Originally published at: The ideal GSoC applicant

This is our first year participating in Google Summer of Code. In short, if you’re a student with some Rails & Ember skills, you should check out our GSoC profile and consider applying for a chance to do paid work on Discourse under the mentorship of the core team this summer. We’ll be taking applications during 14.…

(Michael Downey) #2

As a 10-year veteran of GSoC, I believe at least one pre-proposal code contribution (i.e., involvement with the project before applying) is the biggest predictor of student success. It’s not a guarantee, and it’s possible to be successful without it, but as mentioned in the blog post, it’s extremely valuable.

  1. Mentors and org admins have some level of assurance that you are up for the challenge.
  2. They also see that you care enough about the project to learn a little bit about it and take on a bug. (Even if you’ve done a pull request and it doesn’t get merged!)

Many GSoC organizations require a contribution before the proposal, but even if they don’t, it’s always a good idea. :slight_smile:

Good luck to all students!

(Onuwa Nnachi Isaac) #3

Can’t wait to sign up for GSoC come tomorrow 14th March, 2016. Thank you Discourse for being there…

(José Lopez) #4

I was wondering, in this stages

  • 100% passion work
  • 95% passion work, 5% paid work (one-off paid gigs)
  • 80% passion work, 20% paid work (some regular freelance gigs)

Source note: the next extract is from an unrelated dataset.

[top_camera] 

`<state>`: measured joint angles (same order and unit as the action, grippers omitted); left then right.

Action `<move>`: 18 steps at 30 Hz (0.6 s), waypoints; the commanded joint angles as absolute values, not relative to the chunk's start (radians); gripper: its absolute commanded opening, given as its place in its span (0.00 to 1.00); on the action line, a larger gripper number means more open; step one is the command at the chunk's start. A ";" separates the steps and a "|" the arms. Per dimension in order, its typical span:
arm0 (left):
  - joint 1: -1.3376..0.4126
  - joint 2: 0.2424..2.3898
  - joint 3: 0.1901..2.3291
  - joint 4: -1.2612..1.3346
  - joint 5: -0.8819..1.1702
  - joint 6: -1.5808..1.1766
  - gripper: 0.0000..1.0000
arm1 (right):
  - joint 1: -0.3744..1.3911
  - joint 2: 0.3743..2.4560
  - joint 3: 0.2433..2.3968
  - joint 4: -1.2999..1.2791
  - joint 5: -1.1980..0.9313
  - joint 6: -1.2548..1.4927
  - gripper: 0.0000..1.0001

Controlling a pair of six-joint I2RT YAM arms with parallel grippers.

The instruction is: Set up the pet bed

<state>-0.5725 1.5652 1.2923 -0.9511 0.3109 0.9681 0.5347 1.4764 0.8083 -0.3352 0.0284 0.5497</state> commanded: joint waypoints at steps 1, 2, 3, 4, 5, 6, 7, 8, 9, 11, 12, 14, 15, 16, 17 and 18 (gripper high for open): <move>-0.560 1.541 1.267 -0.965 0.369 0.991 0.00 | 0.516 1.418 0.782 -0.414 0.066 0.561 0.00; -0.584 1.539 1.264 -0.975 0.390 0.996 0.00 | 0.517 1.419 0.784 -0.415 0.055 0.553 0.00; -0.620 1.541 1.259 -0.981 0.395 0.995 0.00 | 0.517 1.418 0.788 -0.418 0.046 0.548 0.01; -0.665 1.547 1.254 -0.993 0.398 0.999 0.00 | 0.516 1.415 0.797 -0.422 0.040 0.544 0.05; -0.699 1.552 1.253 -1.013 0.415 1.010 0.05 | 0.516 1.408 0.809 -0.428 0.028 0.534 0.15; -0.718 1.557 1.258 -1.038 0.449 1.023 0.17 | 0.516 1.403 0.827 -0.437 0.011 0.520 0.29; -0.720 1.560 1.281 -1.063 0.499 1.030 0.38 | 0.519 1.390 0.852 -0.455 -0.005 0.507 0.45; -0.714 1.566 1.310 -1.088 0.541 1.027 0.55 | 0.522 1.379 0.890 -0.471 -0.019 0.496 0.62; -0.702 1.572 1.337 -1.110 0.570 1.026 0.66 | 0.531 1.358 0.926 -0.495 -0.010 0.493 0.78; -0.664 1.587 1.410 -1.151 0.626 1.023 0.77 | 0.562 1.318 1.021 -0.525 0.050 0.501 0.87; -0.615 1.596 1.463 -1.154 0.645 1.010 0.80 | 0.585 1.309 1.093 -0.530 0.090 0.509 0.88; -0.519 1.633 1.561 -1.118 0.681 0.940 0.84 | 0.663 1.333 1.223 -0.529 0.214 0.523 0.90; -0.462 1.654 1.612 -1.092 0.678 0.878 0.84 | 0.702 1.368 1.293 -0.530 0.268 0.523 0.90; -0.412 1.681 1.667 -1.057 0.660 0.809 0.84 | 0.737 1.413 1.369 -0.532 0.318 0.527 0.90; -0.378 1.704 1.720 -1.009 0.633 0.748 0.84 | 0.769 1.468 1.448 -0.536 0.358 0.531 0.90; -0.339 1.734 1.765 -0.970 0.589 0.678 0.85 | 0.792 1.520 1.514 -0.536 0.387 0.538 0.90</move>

How did you eat ? Did your leave with your parents o something ?
Sure I’m passionate for my job, but I’m with my feet on down to earth, too.

(Rafael dos Santos Silva) #5

I guess he’s talking about doing Passion Work on your free time.

I have a full time job (8h a day + plus commute) and I try to help Discourse at night when I get home or on Weekends (between some Dota 2 games :wink: ).

My wife uses her free time doing charity work, I do open source, my friend study foreign languagues, etc. It’s all about following your passion :heart:.